What you are asked to do - Set down, exactly as written, the lines from the line holding "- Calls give" to the end of the data, inclusive, skipping any pictures.

Recorded data -
[Start of section]

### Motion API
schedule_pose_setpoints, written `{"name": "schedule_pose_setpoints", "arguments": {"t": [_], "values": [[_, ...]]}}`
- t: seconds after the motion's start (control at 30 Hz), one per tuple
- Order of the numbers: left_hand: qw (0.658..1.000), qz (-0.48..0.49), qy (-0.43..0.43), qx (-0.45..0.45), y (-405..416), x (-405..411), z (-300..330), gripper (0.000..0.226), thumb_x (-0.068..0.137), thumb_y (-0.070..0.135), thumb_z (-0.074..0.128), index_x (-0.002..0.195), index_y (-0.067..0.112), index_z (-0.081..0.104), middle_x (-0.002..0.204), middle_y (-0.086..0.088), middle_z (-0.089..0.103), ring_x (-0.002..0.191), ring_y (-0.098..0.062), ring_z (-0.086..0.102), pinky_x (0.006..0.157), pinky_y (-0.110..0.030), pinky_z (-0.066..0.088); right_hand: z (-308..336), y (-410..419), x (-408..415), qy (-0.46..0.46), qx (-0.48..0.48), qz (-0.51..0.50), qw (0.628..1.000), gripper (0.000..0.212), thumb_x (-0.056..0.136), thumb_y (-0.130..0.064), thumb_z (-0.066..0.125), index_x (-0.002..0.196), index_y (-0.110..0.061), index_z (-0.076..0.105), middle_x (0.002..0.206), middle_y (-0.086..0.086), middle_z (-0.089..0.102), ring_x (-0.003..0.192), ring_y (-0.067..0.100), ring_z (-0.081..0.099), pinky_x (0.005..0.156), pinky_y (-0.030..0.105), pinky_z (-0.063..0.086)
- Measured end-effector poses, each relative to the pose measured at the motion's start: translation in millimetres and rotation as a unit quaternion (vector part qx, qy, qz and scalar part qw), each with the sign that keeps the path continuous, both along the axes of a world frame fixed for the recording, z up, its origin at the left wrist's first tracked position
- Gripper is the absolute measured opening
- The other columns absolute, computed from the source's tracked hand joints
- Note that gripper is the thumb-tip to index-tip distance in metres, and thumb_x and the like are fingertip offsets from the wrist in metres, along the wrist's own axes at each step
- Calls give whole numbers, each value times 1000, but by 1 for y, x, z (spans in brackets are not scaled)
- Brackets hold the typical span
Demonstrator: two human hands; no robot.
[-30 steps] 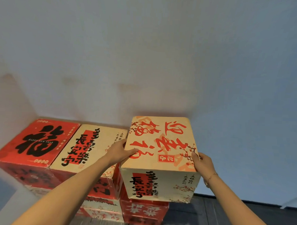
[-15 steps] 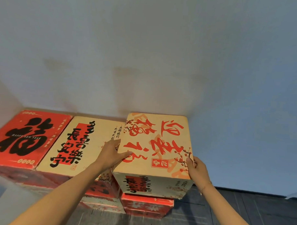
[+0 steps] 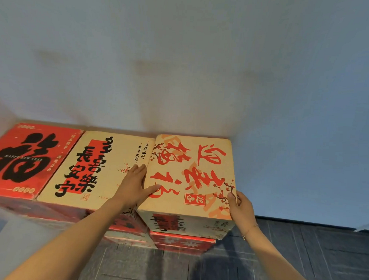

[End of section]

Result for this task -
- Calls give whole numbers, each value times 1000, but by 1 for y, x, z (spans in brackets are not scaled)
- Brackets hold the typical span
Demonstrator: two human hands; no robot.
[-30 steps] 
[-15 steps] 
[+0 steps] 

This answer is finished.